Después, entrelazó sus dedos con los de ella y cabalgó de nuevo sobre su cuerpo amarrado. Más fuerte esta vez, liberando su pasión con una conquista brutal, azotando con sus caderas las de ella, hundiendo hasta el fondo su pene.
Victoria acogió su deseo con gran belleza, con la voz ronca y sus palabras apenas audibles por encima de los fatigosos gemidos de él.
—Sí… sí… sí…
Asimilando todo lo que él era, abriéndose como una flor debajo de él, exuberante ante tal promesa. Los lugares en los que podría tomarla, las cosas que podría enseñarle, la libertad que podría darle…
Pero se trataba de un Cazador dispuesto a entrar en el Consejo, y Ellos no conservaban a los Familiares.
Así que Max tomó lo que pudo, moviendo la lengua y los labios sobre su pecho, valiéndose de ella con ansiosos tirones, mordisqueando el duro pezón contra el cielo de su boca. La sujetaba con las manos y la mantenía inmóvil para la constante subida y bajada de sus caderas, provocándola con su falo para llevarla a un placer infinito, sin darle descanso alguno, temiendo dejar de tocarla. Temiendo perderla.
«Conservarla».
La compulsión llegó de una forma tan inesperada que el ritmo se le quebró y le dejó en suspenso en el punto más profundo de una zambullida, con su miembro escaldado en el caliente abrazo de su sexo.
—¡No! —exclamó ella retorciéndose debajo de él—. No pares. Por favor…
¿Cómo iba a abandonarla? Ella había sacrificado la vida que se había construido para entrar en la de él.
Max haría lo mismo por ella.
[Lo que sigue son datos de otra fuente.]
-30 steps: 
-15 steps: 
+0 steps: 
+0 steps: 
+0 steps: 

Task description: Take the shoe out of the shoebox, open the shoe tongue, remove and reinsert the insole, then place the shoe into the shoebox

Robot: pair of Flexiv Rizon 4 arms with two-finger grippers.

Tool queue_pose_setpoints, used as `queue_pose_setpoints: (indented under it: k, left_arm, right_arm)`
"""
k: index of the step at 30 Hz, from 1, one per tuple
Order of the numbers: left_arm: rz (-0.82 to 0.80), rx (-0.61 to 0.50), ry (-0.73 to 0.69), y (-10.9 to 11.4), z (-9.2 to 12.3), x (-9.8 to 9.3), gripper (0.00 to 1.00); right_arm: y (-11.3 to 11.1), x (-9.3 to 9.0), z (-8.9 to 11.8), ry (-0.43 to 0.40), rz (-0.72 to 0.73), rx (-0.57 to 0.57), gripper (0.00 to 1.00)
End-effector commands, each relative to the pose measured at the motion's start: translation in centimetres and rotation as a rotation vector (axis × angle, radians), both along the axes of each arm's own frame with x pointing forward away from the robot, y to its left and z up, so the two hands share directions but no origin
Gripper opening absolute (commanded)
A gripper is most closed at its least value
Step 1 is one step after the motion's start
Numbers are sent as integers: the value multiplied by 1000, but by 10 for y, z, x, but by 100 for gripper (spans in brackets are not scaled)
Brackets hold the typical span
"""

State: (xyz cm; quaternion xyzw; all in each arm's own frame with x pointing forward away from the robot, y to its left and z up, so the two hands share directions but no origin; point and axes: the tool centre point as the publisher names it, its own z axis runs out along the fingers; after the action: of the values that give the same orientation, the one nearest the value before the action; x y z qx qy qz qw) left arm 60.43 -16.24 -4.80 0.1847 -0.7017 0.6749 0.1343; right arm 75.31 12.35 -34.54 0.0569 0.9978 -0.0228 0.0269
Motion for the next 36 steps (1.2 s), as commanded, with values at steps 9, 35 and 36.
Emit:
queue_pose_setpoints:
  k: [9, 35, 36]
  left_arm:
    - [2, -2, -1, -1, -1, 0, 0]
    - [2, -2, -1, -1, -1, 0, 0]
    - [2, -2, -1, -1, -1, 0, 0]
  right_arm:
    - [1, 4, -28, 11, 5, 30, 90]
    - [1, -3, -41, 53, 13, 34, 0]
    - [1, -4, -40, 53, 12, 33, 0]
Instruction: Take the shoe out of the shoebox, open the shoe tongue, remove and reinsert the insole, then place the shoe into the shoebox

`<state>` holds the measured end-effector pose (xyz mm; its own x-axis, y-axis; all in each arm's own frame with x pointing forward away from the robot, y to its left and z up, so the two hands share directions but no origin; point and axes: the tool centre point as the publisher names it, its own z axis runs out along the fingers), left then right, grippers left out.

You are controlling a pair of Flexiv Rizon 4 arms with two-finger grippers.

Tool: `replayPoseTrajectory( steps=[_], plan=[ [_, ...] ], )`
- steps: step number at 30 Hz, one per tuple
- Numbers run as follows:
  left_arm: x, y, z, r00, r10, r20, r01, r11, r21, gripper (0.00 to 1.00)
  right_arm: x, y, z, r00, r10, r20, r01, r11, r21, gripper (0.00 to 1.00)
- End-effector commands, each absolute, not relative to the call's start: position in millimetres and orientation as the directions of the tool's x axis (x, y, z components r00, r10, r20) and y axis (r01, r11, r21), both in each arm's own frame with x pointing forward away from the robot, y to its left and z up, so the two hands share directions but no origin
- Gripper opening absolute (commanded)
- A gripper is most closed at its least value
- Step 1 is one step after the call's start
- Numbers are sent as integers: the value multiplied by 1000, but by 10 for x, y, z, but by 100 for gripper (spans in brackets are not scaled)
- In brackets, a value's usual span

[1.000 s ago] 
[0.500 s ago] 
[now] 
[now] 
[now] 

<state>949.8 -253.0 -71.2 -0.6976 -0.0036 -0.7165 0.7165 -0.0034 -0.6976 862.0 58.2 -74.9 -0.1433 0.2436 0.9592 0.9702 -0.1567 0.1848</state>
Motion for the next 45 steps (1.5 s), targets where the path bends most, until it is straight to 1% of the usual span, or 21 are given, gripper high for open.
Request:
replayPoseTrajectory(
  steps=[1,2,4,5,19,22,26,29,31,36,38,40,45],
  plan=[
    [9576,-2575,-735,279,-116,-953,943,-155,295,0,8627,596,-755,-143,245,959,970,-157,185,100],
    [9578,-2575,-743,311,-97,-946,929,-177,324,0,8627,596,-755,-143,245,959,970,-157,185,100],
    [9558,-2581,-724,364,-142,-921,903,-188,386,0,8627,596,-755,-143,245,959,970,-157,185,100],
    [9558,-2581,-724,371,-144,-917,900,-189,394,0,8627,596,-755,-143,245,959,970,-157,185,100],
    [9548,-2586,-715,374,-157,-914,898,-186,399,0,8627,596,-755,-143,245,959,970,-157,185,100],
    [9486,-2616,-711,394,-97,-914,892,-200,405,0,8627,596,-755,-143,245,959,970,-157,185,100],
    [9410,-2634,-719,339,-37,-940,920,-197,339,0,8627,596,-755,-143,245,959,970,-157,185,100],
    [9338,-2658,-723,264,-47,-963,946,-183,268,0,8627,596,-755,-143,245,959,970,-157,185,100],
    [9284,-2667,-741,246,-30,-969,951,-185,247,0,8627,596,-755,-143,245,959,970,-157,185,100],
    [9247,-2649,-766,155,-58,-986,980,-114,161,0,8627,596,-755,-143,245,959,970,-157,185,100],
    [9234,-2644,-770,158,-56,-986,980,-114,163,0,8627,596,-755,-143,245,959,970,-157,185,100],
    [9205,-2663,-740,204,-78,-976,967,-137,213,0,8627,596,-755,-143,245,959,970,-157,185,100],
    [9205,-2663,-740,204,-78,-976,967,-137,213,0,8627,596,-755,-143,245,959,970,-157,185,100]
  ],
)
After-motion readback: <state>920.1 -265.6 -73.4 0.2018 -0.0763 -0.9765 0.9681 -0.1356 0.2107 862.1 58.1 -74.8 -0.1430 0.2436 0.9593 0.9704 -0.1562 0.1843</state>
Tenía que hacer lo mismo por ella.
—Nunca —gruñó él apretándola contra su cuerpo, e insistió en su afirmación presionando su mejilla enrojecida contra la de ella—. No voy a parar nunca. Eres mía. Mía.
Victoria cogió la túnica negra que los Familiares llevaban cuando iban a ver al Consejo y se vistió en silencio. Había conservado aquella vestimenta durante todos esos años, guardándola para el día en que tuviera que enfrentarse a Ellos y vengarse. En esos momentos se la estaba poniendo con otro objetivo en mente.
Mientras se preparaba para salir, no apartó ni un instante los ojos de la silueta que dormía en la cama. El poderoso cuerpo de Max estaba tumbado boca abajo y las sábanas de satén rojo le cubrían la parte baja de la cadera. Precioso.
Deseó tocarlo, despertarlo, mirarse en aquellos ojos de plata fundida por última vez.
Qué peligroso era, incluso dormido.
Las lágrimas le caían descontroladas.
Perdido en ella, la mente de Max había bajado la guardia, sus pensamientos y sentimientos fluían hacia el interior de ella en un torrente arrasador de deseo y cariño. Estaba dispuesto a dejar todo aquello por lo que había trabajado con tal de conservarla, y ella no podía permitir que lo hiciera.
No podía perderlo como había perdido a Darius. El Consejo se pondría furioso al ser boicoteado por segunda vez. Su rencor ya le había costado a ella un amor. Victoria se negaba a permitir que le pasara otra vez.
Mejor perderle por una vida lejos de ella que por la muerte.
Así que se tapó la boca para reprimir su dolor y lo dejó.